- [Exercise instructions]: Every line in the data below that has the word "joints" should be returned.

[Collected data]

* * * * *

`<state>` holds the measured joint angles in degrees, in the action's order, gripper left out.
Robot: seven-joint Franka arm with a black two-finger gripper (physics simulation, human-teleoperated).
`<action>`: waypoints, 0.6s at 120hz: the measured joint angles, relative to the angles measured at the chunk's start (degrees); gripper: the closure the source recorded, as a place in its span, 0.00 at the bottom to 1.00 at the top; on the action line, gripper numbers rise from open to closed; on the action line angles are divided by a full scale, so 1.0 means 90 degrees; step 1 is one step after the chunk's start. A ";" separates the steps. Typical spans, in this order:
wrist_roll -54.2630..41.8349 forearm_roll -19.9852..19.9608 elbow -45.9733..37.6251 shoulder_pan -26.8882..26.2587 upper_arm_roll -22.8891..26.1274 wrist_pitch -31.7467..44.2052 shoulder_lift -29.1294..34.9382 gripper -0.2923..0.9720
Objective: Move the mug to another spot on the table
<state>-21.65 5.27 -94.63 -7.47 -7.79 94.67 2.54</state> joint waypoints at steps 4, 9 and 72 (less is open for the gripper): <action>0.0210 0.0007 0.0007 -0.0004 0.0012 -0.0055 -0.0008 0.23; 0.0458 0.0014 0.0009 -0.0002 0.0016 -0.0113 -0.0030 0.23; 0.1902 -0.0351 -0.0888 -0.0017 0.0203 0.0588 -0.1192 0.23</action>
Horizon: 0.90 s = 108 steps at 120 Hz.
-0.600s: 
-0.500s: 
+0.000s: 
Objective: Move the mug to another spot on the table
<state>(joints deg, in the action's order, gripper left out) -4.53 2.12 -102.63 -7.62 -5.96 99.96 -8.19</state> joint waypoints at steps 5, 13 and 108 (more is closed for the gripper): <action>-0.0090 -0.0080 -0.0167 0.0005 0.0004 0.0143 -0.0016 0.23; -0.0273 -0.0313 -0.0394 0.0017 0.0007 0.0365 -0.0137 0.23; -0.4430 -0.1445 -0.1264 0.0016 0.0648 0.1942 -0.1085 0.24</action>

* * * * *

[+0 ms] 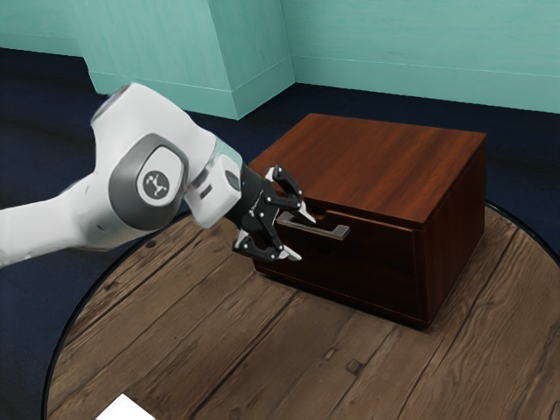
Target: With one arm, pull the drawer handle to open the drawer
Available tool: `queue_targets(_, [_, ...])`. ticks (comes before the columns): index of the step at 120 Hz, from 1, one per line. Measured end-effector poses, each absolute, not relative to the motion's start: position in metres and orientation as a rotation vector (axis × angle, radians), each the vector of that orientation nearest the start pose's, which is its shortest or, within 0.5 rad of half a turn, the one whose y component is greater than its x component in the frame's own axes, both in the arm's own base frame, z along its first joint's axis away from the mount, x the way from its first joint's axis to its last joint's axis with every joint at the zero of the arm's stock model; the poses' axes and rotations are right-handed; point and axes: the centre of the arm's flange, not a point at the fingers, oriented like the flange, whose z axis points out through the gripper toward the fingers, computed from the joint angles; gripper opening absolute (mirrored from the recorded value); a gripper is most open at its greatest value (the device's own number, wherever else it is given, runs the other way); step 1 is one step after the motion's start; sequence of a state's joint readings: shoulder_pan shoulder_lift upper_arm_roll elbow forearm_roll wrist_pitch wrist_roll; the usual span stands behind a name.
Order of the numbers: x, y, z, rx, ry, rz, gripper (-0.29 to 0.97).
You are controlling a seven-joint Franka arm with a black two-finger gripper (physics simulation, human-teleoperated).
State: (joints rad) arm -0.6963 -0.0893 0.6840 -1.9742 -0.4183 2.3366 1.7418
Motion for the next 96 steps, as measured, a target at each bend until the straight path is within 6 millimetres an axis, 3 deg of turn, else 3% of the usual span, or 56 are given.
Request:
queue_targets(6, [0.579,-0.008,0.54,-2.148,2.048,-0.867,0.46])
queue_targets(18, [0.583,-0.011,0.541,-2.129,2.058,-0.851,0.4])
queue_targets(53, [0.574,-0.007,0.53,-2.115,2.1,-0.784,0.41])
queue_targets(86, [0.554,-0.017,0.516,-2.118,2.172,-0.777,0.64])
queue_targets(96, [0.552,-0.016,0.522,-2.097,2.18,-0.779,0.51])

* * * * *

- [Answer to this task]:
<state>(joints deg, in the action's order, gripper left out) -4.53 2.12 -102.63 -7.62 -5.96 99.96 -8.19</state> joint waypoints at steps 5, 13 and 108 (more is closed for the gripper): <action>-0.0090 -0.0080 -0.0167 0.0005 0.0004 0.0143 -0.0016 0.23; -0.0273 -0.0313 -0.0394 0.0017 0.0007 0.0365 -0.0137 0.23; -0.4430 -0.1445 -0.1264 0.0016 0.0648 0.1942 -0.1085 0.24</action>
State: (joints rad) arm -0.6963 -0.0893 0.6840 -1.9742 -0.4183 2.3366 1.7418

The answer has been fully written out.